PEREGRINACIÓN A BUCKINGHAMSHIRE

Se casó dos veces. Su primer matrimonio con la actriz Patricia Nealfue muy largo y provechoso (la pareja tuvo cinco hijos) pero estuvo cargado de desgracias: uno de sus hijos padeció hidrocefalia, otra de sus hijas murió de una encefalitis de resultas de un sarampión y la propia Neal sufrió una embolia que la paralizó durante el último de sus embarazos. La pareja no lo superó y Dahl puso proa a su Inglaterra natal para instalarse con su segunda esposa en su residencia de Buckinghamshire, cerca de Oxford, en la casa hoy convertida en Museo Roald Dahl y donde este mes de septiembre junto con su Gales natal se concentran la mayor parte de los actos oficiales de su centenario en Gran Bretaña. El santo grial de la peregrinación de los lectores de Dahl es la pequeña caseta en el jardín adyacente a la casa, donde el escritor instaló su despacho. En una destartalada butaca en la que apoyaba un no menos mugriento tablero fue donde el autor escribió la mayor parte de sus historias infantiles.

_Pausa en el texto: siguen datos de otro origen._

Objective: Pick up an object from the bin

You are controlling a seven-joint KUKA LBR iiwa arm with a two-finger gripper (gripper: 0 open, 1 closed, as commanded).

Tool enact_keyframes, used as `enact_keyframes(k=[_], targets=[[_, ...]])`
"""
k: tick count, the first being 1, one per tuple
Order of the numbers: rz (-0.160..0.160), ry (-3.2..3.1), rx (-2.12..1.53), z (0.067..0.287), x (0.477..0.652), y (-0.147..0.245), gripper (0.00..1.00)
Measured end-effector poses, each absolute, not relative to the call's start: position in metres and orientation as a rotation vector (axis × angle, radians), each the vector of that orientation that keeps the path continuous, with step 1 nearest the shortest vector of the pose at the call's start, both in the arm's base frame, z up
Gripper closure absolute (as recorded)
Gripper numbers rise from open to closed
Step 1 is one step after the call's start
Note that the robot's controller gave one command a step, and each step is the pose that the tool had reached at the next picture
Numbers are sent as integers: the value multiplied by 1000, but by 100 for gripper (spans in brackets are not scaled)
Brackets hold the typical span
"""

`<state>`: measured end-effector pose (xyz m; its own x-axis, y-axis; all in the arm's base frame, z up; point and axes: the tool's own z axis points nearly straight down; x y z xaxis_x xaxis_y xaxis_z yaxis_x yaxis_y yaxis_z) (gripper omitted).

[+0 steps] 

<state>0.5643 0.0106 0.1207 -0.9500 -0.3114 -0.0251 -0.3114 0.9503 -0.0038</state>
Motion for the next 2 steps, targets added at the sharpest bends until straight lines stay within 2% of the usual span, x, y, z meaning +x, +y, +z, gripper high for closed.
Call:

Aseguran que no era muy simpático, que en sus últimos años -aunque en sus escritos no se detectase- se le agrió el carácter por unos dolores de espalda continuos y se volvió un misántropo irredento. Acabó acostumbrándose a la idea de que sobre todas las cosas era un escritor infantil, tan bueno como para que los mayores puedan leerlo comprendiendo cosas a las que quizá no acceden los pequeños. También fue fiel a su pasado estableciendo que un 10% de sus ingresos fuera a parar a organizaciones benéficas relacionadas con la infancia en situación de riesgo. El Roald Dhal Charitable Trust es hoy una de las organizaciones de este tipo más potentes del Reino Unido.